WORK TO COMPLETE → The required output is the exact run of lines below that opens at the line with "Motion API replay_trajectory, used" and closes at the line with "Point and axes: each".

PROVIDED MATERIAL →

####################

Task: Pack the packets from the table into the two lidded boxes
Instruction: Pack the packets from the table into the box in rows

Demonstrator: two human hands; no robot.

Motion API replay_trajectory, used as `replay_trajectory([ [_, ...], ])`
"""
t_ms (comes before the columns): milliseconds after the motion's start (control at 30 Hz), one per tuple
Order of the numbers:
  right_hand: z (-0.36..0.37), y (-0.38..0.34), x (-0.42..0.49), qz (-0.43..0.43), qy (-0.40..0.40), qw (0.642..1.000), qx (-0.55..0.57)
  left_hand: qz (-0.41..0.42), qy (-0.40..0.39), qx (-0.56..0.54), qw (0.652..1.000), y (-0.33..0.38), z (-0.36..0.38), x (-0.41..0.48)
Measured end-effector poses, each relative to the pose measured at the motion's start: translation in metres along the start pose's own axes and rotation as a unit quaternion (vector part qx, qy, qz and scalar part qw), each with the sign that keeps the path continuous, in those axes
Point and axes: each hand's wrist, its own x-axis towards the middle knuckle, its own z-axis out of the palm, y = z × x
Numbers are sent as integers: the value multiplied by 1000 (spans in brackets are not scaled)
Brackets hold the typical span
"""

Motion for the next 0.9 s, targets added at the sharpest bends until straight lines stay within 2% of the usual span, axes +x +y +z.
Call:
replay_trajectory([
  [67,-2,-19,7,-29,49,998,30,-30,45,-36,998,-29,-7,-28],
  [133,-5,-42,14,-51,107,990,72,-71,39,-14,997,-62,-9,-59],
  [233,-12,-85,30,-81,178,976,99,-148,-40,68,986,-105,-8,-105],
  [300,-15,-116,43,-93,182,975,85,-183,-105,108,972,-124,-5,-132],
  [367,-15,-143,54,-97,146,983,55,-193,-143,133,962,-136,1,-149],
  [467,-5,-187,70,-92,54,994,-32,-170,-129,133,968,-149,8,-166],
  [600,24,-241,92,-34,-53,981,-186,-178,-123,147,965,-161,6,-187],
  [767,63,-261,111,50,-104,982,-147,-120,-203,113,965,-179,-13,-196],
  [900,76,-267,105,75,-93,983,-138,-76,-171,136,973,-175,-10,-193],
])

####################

SOLUTION TO THE EXERCISE →
Motion API replay_trajectory, used as `replay_trajectory([ [_, ...], ])`
"""
t_ms (comes before the columns): milliseconds after the motion's start (control at 30 Hz), one per tuple
Order of the numbers:
  right_hand: z (-0.36..0.37), y (-0.38..0.34), x (-0.42..0.49), qz (-0.43..0.43), qy (-0.40..0.40), qw (0.642..1.000), qx (-0.55..0.57)
  left_hand: qz (-0.41..0.42), qy (-0.40..0.39), qx (-0.56..0.54), qw (0.652..1.000), y (-0.33..0.38), z (-0.36..0.38), x (-0.41..0.48)
Measured end-effector poses, each relative to the pose measured at the motion's start: translation in metres along the start pose's own axes and rotation as a unit quaternion (vector part qx, qy, qz and scalar part qw), each with the sign that keeps the path continuous, in those axes
Point and axes: each hand's wrist, its own x-axis towards the middle knuckle, its own z-axis out of the palm, y = z × x

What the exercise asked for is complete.